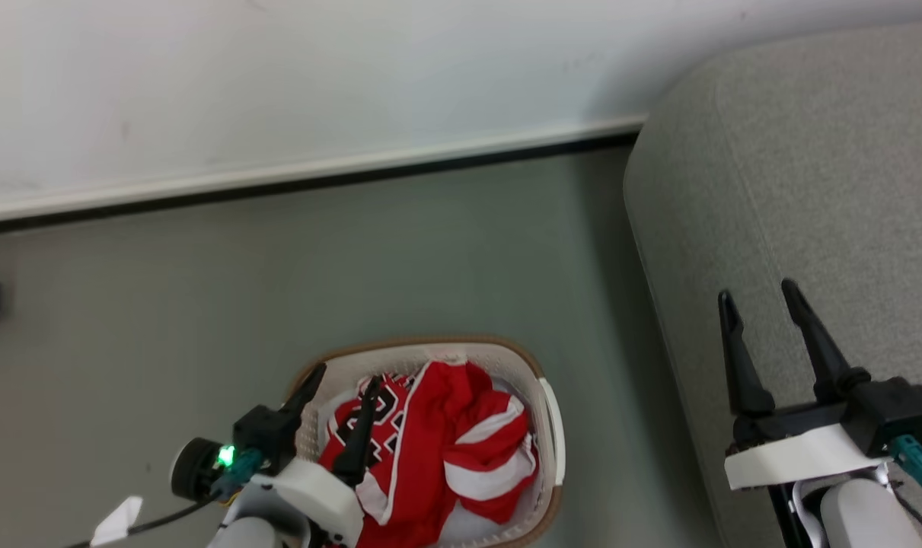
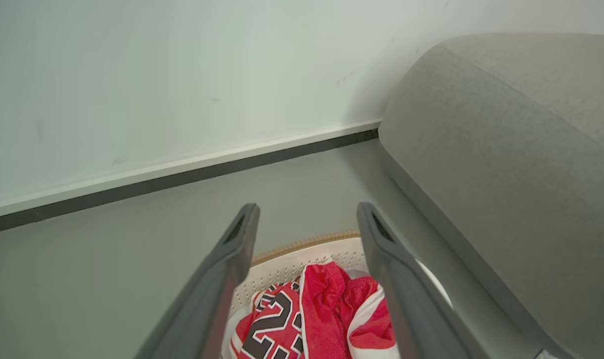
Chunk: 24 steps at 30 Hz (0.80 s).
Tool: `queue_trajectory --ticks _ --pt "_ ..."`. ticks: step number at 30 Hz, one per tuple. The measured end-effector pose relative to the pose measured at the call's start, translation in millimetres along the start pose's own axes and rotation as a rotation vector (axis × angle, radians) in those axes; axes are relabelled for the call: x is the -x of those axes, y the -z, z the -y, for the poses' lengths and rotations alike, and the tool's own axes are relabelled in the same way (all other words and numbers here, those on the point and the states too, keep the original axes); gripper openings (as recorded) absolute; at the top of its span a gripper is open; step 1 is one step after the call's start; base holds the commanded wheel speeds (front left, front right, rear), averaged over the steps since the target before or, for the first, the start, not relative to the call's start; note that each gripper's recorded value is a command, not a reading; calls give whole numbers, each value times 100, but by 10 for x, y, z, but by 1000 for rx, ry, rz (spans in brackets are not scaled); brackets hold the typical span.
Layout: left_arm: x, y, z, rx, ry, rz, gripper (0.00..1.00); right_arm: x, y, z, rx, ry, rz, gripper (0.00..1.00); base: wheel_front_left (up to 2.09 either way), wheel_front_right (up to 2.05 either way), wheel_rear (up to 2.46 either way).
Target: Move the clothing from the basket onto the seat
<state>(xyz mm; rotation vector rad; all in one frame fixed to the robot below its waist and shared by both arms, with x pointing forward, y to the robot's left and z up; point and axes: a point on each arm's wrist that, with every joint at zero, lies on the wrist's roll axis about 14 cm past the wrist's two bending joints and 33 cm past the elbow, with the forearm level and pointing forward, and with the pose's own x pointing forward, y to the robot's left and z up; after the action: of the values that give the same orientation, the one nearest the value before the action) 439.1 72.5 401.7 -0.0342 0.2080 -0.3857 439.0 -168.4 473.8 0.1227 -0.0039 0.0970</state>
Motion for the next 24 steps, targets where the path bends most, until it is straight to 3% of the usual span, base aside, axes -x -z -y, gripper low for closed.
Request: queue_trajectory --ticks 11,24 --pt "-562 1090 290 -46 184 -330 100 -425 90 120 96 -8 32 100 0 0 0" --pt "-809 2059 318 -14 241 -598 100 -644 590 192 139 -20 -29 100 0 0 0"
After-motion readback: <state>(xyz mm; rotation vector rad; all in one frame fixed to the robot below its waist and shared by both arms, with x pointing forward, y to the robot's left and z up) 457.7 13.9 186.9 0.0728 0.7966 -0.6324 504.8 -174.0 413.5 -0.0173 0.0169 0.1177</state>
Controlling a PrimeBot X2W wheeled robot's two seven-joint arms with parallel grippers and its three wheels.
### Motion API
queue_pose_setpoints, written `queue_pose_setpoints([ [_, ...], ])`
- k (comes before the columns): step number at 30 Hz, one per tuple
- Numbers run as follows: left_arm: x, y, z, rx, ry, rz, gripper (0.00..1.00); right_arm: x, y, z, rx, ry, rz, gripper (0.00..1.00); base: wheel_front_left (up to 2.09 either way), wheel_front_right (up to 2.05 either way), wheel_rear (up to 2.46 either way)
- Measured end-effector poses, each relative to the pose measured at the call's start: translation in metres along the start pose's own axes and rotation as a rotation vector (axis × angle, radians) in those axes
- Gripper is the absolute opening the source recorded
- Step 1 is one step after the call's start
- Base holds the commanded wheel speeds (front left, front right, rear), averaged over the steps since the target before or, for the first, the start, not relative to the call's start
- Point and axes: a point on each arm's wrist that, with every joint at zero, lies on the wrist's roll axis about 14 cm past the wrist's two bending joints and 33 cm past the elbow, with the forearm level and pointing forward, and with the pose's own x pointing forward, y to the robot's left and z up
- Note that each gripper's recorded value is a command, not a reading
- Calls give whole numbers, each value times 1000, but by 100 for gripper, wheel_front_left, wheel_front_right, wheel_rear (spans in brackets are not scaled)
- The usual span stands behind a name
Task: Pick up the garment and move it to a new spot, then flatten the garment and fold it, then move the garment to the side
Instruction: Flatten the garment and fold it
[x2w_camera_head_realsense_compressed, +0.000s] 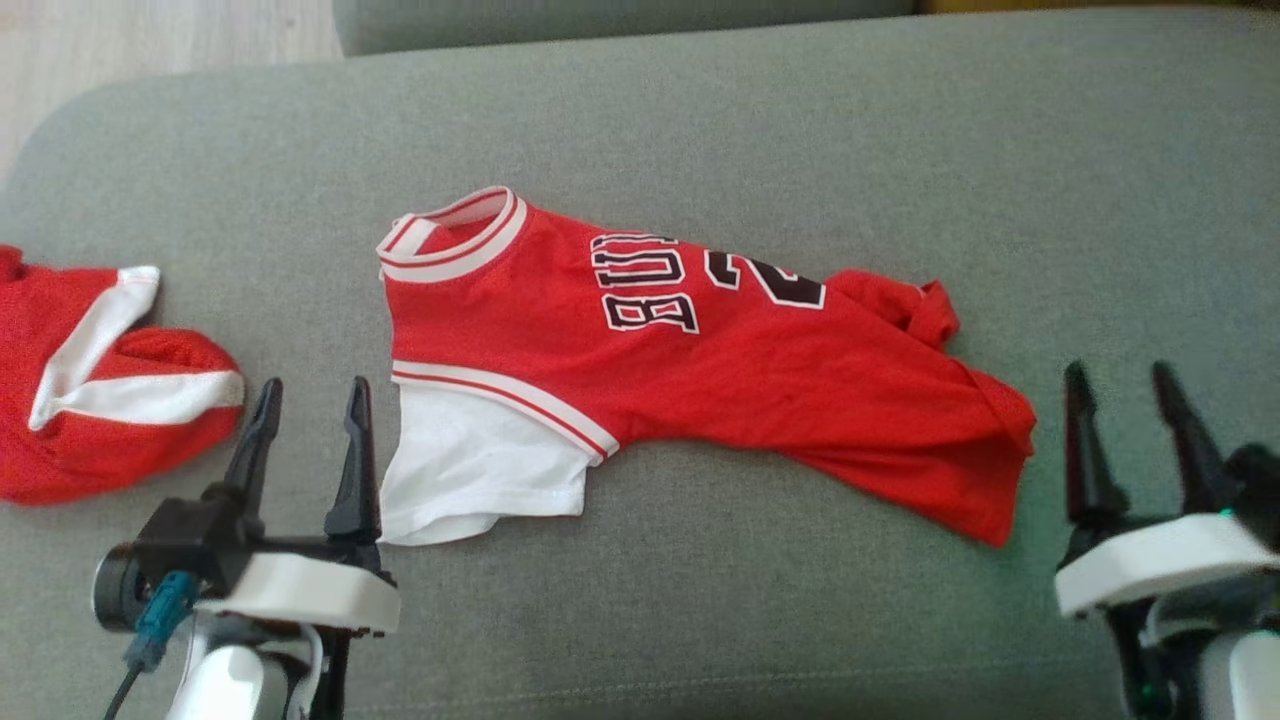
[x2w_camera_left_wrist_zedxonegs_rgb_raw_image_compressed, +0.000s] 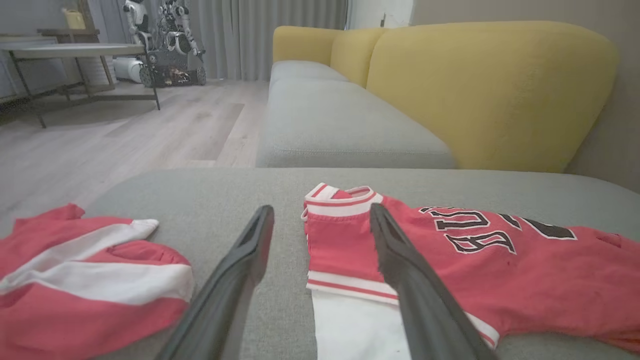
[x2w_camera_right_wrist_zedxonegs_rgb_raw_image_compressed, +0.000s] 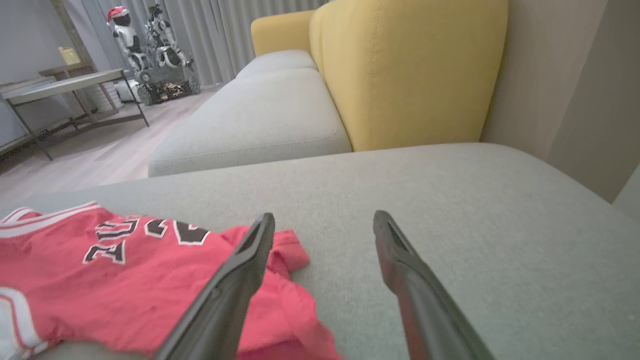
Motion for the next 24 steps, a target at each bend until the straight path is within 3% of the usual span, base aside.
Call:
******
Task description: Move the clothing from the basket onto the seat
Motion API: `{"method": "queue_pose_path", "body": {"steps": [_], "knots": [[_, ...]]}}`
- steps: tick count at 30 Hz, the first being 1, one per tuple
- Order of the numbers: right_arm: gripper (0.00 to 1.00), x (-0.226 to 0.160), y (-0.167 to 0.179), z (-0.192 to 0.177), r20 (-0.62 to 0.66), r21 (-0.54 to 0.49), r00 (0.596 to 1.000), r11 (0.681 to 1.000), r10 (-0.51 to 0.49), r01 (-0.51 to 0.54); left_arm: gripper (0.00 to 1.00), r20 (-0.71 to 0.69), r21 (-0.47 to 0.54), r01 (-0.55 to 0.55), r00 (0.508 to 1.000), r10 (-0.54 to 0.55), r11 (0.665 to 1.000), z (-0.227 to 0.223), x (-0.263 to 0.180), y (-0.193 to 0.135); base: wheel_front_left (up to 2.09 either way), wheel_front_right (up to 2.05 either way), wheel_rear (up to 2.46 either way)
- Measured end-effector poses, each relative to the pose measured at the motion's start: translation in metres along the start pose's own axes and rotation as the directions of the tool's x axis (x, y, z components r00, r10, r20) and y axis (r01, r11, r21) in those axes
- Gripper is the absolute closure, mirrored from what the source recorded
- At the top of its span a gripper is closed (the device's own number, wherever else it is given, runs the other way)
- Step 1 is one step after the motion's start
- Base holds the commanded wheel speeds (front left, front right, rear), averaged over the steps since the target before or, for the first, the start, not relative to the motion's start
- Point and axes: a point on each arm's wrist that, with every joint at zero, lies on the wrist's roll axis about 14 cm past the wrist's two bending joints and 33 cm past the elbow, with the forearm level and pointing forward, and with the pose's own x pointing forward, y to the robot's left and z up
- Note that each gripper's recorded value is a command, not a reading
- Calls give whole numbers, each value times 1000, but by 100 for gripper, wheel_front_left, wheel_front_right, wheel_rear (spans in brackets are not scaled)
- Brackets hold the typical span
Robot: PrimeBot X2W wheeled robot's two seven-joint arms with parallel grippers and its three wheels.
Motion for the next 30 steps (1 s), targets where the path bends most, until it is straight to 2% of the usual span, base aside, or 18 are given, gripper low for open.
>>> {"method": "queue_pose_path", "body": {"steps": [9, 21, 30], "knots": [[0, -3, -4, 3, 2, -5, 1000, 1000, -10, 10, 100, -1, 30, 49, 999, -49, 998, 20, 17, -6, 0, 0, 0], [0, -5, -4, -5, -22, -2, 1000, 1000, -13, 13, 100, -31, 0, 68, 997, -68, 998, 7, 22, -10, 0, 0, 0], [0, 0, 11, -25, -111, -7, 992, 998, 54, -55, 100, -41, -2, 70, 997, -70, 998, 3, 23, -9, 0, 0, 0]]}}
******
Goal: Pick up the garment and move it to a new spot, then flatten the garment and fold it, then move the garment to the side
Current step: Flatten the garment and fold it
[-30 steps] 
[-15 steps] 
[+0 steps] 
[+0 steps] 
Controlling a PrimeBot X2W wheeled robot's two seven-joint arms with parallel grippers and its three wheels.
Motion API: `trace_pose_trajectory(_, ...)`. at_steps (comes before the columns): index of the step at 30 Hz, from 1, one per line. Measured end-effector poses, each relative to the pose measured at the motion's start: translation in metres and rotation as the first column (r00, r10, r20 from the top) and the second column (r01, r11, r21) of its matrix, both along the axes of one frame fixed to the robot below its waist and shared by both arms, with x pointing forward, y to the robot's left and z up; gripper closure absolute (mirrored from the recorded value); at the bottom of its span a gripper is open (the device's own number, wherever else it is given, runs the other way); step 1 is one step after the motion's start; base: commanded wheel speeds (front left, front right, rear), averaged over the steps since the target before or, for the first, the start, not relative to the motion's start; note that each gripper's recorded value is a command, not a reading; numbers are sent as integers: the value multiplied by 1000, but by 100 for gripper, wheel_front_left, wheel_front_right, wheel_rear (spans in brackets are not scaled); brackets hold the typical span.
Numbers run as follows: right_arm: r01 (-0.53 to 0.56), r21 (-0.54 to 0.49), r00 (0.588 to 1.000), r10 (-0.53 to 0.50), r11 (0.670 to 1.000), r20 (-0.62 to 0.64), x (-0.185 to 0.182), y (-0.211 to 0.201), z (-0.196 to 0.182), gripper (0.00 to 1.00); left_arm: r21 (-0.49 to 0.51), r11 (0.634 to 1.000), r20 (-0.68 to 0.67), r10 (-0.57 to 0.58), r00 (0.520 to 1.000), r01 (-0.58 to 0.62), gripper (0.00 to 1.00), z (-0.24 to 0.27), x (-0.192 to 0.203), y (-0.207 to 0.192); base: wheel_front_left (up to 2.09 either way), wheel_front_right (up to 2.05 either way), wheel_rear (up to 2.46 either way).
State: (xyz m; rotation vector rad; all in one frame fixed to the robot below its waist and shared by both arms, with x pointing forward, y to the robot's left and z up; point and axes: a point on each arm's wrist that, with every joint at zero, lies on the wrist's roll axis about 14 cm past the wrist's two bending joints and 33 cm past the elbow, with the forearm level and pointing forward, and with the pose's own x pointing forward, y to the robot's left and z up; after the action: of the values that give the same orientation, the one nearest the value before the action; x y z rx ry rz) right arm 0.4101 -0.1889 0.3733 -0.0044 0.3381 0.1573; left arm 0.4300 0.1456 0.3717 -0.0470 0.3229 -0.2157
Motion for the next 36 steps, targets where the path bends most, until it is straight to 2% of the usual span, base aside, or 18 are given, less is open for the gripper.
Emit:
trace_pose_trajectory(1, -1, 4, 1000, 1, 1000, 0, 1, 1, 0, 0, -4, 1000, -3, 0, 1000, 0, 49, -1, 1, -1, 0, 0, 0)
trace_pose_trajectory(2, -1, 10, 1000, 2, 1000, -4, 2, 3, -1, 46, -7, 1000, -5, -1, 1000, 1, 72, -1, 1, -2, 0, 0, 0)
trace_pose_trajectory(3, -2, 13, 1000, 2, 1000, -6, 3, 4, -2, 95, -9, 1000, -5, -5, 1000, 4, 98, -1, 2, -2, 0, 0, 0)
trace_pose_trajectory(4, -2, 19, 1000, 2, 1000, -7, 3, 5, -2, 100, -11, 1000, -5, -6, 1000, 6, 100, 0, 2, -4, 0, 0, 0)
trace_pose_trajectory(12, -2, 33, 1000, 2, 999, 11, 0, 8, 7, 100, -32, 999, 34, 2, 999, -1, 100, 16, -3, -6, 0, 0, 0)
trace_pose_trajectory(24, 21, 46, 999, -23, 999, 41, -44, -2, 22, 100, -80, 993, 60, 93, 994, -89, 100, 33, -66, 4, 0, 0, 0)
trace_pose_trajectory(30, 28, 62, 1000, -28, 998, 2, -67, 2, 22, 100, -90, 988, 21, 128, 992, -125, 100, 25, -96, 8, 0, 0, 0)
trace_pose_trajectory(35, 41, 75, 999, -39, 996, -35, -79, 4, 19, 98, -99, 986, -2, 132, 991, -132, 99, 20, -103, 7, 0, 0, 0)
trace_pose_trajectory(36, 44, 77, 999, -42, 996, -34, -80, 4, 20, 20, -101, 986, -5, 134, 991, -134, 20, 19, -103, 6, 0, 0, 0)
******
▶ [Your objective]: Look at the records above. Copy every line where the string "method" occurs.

▶ [Answer to the problem]:
Motion API: `{"method": "queue_pose_path", "body": {"steps": [_], "knots": [[_, ...]]}}`
>>> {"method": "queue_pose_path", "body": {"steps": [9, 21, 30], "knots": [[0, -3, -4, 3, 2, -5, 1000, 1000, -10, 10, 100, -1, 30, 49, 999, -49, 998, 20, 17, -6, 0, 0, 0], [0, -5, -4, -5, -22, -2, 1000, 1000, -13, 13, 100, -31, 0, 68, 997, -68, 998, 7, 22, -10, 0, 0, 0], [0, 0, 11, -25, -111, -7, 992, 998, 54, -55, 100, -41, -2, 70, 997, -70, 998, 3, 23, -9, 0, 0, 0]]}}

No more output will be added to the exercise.